Leg ulcer - venous
Exam Tips
- In OSCEs, always document ulcer site, size, depth, edge, bed tissue, exudate, pain, surrounding skin, and pulses in both legs.
- State ABPI before compression: this is the key safety checkpoint for excluding significant arterial insufficiency.
- Typical venous pattern: gaiter-area, shallow irregular ulcer + oedema + hemosiderin/eczema/lipodermatosclerosis; arterial clues are punched-out edge, cold limb, and reduced pulses.
- Do not swab every ulcer: reserve microbiology for clinical infection (increasing pain, cellulitis, malodour, purulent exudate, systemic features).
- If edge is rolled/everted or ulcer fails to improve despite optimal care, escalate for biopsy to exclude malignancy.
- Mention recurrence prevention in viva answers: long-term compression hosiery, calf-muscle activation, and risk-factor optimisation.
Definition
A venous leg ulcer is a chronic full-thickness skin defect below the knee that has failed to heal after at least 2 weeks, occurring in the context of venous disease. It is the commonest leg-ulcer subtype in UK practice (about 60-80%) and classically affects the gaiter region between ankle and mid-calf.
Pathophysiology
The core mechanism is sustained ambulatory venous hypertension from chronic venous insufficiency. In a healthy limb, calf-muscle contraction lowers venous pressure and competent perforator/deep venous valves prevent reflux; in venous disease, valve incompetence, prior DVT damage, or reduced ankle/calf pump function causes persistent reflux and pressure transmission to the microcirculation.
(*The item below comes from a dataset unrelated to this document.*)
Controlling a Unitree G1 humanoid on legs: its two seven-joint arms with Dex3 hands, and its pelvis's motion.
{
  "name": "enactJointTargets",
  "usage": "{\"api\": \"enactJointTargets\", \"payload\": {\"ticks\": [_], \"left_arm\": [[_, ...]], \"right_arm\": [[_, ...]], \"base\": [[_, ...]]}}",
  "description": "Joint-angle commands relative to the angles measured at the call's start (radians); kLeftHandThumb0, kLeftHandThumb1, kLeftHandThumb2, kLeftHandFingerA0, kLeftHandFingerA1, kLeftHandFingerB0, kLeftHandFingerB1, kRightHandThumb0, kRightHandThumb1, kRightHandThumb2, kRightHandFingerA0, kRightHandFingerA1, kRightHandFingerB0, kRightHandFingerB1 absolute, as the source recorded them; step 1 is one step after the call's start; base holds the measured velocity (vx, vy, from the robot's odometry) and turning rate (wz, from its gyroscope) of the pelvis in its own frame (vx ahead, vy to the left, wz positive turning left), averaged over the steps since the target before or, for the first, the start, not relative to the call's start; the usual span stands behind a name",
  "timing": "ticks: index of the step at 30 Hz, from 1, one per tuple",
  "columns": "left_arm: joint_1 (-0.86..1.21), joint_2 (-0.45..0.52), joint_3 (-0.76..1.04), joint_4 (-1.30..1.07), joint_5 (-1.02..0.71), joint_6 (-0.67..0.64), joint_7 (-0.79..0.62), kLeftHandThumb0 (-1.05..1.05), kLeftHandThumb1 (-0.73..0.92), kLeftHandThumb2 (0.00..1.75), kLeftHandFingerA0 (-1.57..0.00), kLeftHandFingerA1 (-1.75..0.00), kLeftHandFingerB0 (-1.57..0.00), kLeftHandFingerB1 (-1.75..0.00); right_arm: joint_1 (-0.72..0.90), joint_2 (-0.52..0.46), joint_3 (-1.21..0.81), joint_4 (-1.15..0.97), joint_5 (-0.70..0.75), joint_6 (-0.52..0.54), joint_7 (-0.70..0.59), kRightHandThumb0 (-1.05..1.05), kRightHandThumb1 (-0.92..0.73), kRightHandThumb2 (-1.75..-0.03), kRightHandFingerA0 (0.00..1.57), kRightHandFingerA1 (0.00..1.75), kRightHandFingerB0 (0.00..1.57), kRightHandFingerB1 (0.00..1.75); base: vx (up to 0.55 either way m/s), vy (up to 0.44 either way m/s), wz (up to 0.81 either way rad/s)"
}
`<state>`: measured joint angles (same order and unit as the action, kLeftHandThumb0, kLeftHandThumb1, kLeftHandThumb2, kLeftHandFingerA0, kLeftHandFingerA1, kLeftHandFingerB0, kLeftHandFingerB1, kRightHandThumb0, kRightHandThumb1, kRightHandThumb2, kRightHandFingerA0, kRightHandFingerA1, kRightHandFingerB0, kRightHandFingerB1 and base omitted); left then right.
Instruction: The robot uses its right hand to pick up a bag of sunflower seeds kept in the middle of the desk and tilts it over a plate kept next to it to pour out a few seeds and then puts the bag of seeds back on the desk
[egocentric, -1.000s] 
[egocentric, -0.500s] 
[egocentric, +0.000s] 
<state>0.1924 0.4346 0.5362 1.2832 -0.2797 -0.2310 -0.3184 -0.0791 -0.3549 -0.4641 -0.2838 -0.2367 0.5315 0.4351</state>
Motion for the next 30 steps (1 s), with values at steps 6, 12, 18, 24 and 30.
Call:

This drives capillary leak, oedema, leukocyte trapping, fibrin cuff formation, inflammatory cytokine release, and tissue hypoxia, producing venous skin changes (haemosiderin pigmentation, eczema, lipodermatosclerosis, atrophie blanche) and progressive skin fragility until ulceration occurs. Delayed healing is worsened by comorbidity (arterial disease, diabetes, malnutrition, anaemia, immobility) and repeated inflammation/infection cycles.
Risk Factors
- Increasing age
- Previous venous leg ulcer
- Obesity
- Immobility or sedentary lifestyle
- Reduced ankle range of movement (impaired calf pump)
- History of DVT
- Varicose veins (personal or family history)
- Female sex
- Pregnancy (risk rises with parity)
- Prolonged standing
- Previous leg trauma or fracture
- Arteriovenous fistula
- Lower socioeconomic status (linked to slower healing and higher recurrence)
Clinical Features
Symptoms
- Chronic ulcer with slow healing, usually in gaiter area
- Leg aching/heaviness and swelling, often worse later in the day
- Itching around the lower leg (often with venous eczema)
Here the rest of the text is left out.